• **WHAT TO DO**
Take the entries below and print only the lines from the one with "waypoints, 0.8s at" through the one with "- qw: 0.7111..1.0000", exactly as they stand, both ends included.

◇ ◇ ◇ ◇ ◇

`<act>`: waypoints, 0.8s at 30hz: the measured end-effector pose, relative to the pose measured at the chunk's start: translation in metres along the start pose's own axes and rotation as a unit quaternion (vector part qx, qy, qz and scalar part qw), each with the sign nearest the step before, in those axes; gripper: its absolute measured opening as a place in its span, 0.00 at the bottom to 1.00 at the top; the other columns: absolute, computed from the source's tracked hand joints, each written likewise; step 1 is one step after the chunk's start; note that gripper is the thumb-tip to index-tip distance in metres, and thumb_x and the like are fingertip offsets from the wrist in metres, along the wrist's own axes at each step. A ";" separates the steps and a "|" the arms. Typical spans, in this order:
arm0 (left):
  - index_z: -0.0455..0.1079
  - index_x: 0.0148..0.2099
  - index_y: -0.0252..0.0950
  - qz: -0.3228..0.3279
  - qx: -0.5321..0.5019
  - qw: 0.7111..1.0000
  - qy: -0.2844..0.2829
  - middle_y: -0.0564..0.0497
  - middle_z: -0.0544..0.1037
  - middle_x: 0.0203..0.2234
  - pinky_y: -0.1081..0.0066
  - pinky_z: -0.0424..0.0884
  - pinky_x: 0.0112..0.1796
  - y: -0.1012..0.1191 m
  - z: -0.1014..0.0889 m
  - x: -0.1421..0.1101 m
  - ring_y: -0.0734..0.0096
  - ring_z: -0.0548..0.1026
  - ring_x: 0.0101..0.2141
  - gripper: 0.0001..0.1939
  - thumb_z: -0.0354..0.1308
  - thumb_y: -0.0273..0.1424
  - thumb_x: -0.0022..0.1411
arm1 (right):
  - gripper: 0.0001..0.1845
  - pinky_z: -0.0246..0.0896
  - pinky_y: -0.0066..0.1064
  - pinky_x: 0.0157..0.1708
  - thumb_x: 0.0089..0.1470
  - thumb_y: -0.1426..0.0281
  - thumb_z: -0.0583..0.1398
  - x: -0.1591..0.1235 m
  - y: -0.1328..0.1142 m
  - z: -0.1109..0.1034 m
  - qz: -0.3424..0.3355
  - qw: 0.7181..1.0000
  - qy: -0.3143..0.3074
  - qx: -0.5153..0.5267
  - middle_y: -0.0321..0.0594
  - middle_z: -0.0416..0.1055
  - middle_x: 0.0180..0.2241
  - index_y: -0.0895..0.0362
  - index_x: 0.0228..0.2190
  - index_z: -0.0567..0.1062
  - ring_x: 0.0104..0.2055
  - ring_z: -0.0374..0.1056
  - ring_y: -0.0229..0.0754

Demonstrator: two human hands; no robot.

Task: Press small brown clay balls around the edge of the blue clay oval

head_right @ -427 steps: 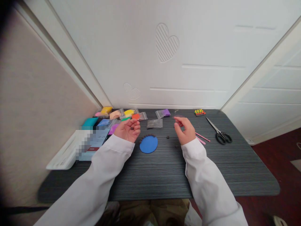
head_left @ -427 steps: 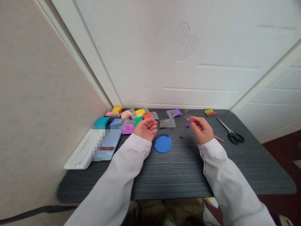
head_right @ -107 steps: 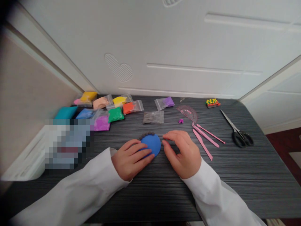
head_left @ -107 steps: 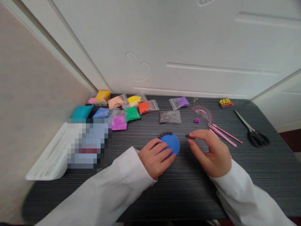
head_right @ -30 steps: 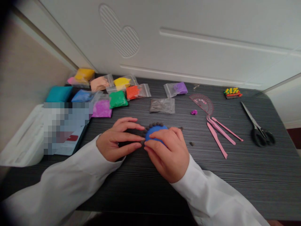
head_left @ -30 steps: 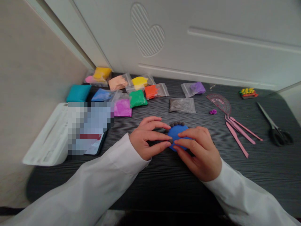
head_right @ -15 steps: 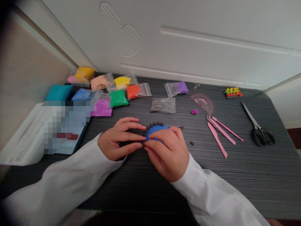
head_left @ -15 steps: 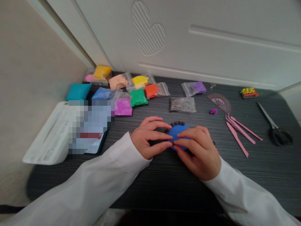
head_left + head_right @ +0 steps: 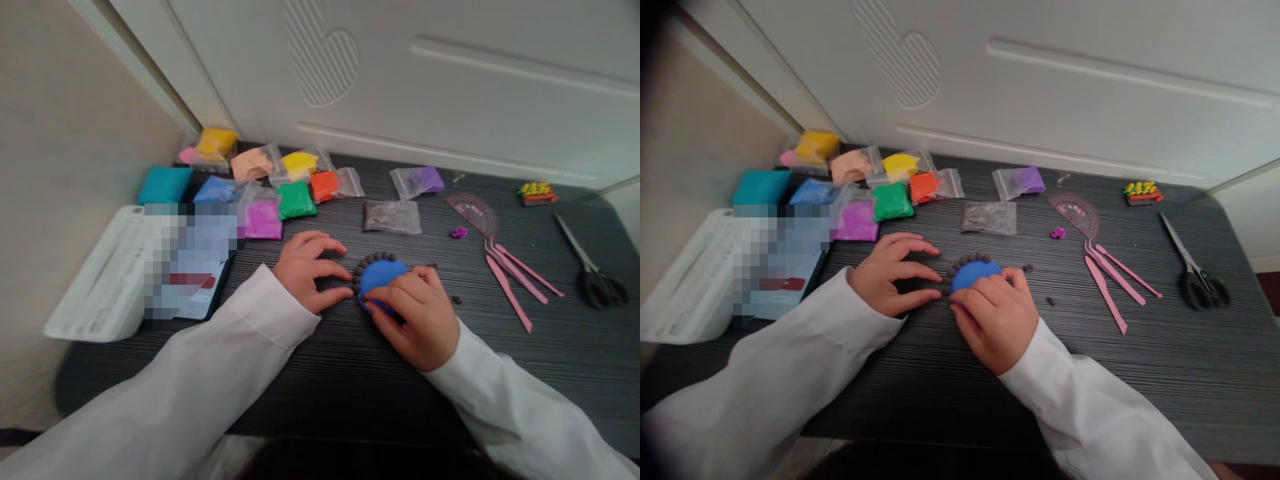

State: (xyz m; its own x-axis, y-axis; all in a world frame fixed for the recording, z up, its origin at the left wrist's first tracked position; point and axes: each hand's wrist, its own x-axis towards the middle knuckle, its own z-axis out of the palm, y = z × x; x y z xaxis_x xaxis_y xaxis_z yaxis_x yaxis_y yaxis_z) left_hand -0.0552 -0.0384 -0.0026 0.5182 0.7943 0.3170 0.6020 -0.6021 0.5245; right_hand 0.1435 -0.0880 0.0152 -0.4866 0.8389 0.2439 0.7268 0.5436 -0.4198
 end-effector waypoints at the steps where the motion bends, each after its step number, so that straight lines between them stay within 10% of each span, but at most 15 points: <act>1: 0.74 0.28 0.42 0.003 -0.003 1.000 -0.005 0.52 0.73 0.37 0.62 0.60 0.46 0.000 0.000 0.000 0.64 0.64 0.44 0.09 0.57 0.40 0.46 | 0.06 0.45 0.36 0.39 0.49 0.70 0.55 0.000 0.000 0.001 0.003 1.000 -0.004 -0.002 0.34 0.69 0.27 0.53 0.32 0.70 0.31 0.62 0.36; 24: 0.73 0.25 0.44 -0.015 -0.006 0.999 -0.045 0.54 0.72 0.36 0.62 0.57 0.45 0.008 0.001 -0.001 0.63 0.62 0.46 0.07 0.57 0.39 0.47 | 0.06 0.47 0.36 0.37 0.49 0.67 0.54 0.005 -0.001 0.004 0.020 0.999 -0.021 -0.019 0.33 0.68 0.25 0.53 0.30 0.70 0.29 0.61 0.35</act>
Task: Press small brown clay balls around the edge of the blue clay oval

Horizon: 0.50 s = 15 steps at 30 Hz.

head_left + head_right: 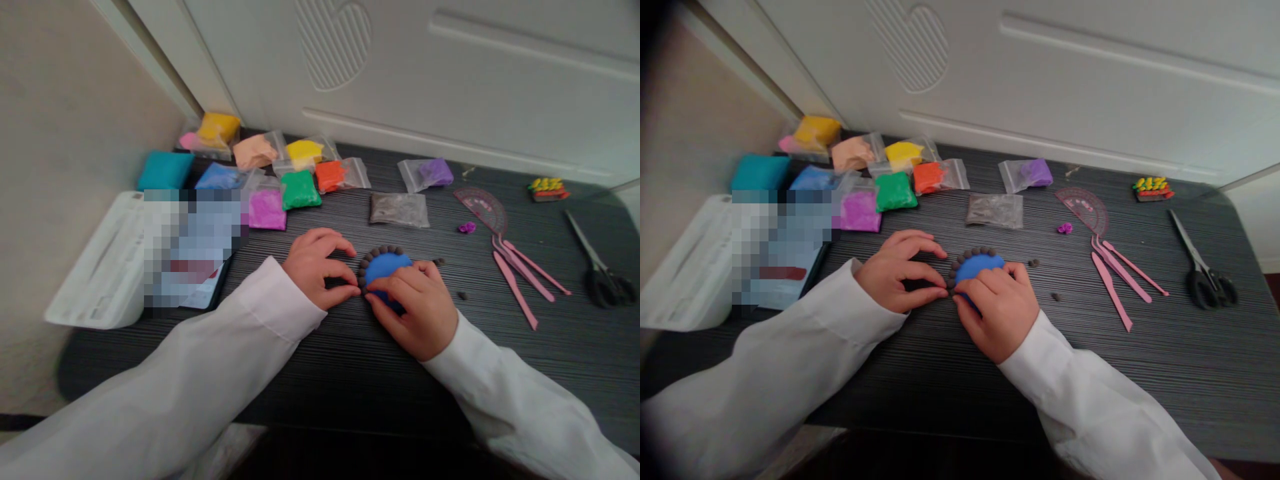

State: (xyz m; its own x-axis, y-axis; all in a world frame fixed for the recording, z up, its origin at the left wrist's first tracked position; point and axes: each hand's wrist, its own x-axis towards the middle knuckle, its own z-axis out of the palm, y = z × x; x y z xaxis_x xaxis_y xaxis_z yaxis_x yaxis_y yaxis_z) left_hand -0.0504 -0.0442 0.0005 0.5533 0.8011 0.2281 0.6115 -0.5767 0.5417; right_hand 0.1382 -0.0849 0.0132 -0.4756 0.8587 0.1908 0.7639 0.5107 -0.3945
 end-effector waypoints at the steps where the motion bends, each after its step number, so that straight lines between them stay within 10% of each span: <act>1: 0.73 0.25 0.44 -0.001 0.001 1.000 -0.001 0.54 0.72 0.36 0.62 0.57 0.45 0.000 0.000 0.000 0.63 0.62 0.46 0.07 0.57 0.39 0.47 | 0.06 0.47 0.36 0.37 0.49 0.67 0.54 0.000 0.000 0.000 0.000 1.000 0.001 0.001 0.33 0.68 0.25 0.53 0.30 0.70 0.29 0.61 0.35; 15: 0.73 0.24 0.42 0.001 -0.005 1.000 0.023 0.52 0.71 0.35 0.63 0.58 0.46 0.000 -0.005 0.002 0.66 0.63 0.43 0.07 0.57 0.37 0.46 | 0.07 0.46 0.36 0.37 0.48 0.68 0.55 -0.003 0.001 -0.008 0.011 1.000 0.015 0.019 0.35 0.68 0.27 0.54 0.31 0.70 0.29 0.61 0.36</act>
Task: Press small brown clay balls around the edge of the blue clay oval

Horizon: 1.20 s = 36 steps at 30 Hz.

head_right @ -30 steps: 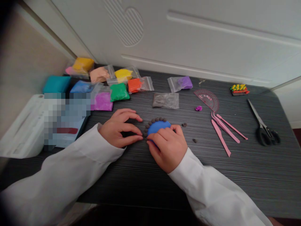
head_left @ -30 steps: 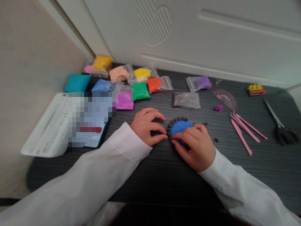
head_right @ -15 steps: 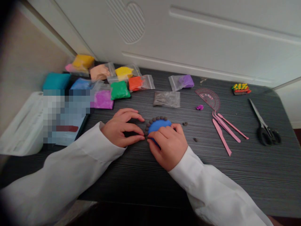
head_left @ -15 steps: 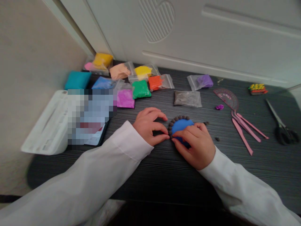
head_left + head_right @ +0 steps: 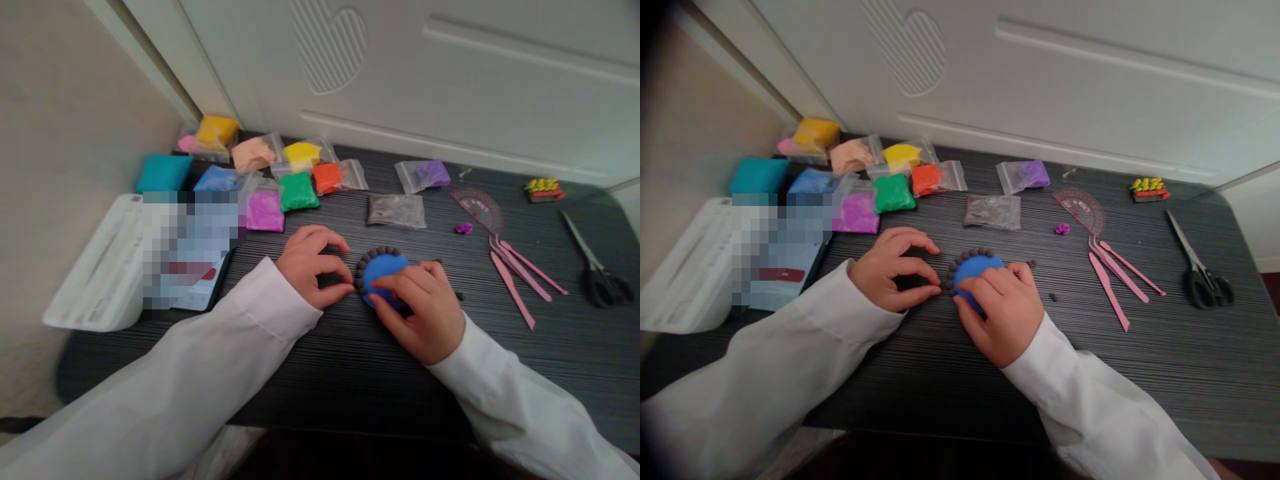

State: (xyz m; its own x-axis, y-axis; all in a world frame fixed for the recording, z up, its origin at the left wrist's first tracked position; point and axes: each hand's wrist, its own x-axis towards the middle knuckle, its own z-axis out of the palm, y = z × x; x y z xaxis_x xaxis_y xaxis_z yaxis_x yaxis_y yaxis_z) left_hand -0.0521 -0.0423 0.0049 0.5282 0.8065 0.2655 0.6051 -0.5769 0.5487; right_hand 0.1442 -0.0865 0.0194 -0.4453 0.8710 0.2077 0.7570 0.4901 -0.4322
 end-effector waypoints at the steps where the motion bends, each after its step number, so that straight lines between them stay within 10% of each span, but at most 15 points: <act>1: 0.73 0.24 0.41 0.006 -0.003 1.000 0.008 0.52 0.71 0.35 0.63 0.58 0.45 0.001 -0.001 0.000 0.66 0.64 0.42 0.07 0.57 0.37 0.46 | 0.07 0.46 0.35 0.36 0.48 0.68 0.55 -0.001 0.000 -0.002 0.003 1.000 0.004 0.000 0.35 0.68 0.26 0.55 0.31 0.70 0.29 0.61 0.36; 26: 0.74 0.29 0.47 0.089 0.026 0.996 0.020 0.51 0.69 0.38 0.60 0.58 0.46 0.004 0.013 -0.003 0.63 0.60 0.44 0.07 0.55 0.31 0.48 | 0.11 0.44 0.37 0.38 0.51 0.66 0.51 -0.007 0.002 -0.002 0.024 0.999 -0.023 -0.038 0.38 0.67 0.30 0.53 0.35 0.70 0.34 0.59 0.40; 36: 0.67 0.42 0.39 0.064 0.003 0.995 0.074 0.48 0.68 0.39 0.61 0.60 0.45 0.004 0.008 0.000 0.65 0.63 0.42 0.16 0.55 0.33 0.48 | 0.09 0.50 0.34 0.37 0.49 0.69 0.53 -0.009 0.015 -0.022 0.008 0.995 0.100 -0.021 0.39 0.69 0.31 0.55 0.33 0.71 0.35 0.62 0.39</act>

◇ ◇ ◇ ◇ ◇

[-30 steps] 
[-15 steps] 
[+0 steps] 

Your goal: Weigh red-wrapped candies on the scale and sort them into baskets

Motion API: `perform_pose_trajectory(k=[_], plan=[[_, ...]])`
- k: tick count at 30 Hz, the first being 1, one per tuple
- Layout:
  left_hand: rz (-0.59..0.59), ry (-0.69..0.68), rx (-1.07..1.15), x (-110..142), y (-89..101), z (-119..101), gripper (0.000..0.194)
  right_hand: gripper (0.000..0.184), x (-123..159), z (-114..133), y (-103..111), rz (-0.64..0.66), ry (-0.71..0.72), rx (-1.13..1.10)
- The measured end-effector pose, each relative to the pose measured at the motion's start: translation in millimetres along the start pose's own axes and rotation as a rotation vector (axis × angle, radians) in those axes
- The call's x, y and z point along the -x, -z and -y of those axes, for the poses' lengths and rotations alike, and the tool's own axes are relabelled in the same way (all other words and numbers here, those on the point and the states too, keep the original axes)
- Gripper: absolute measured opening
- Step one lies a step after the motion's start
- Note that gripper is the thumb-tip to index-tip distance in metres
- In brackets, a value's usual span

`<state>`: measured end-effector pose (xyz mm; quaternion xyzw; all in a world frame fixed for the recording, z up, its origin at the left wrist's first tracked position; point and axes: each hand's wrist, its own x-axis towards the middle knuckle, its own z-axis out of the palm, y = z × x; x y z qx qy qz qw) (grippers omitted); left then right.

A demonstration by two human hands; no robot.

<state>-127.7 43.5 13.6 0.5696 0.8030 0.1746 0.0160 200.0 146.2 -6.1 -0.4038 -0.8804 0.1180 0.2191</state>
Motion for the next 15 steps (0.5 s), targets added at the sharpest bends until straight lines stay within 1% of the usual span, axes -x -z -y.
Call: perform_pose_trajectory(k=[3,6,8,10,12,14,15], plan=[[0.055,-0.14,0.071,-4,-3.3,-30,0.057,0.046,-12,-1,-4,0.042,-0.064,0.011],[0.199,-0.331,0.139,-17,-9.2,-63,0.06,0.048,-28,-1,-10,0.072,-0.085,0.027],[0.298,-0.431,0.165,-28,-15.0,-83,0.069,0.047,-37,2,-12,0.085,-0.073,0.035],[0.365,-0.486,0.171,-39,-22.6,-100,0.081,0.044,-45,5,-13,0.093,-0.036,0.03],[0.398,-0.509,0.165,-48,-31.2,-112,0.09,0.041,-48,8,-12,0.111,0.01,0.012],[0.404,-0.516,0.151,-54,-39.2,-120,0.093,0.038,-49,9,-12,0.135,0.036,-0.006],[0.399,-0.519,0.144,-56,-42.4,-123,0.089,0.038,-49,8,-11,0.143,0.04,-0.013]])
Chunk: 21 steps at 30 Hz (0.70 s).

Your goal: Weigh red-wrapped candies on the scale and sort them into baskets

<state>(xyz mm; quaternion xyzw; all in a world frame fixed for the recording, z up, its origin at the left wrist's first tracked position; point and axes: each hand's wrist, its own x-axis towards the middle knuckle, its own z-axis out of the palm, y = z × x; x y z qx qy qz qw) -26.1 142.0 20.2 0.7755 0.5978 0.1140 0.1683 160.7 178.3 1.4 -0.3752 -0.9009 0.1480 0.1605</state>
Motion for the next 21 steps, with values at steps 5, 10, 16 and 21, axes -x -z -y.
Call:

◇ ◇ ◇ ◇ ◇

• **ANSWER TO THIS PROBLEM**
`<act>`: waypoints, 0.8s at 30hz: the measured end-effector pose, relative to the pose measured at the chunk's start: translation in metres along the start pose's own axes and rotation as a unit quaternion (vector part qx, qy, qz and scalar part qw), each with the sign nearest the step before, in those axes; gripper: its absolute measured opening as a place in its span, 0.00 at the bottom to 1.00 at the top; the other columns: absolute, computed from the source's tracked hand joints, each written likewise; step 1 is one step after the chunk's start; note that gripper is the thumb-tip to index-tip distance in metres, and thumb_x and the like are fingertip offsets from the wrist in metres, along the wrist's own axes at each step. A ";" separates the steps and a "|" the arms. Typical spans, in this order:
arm0 (left):
  - index_z: -0.0455..0.1079
  - index_x: 0.0148..0.2099
  - index_y: -0.0252..0.0950
  - qz: -0.3228..0.3279
  - qx: -0.5321..0.5019
  - qw: 0.7111..1.0000

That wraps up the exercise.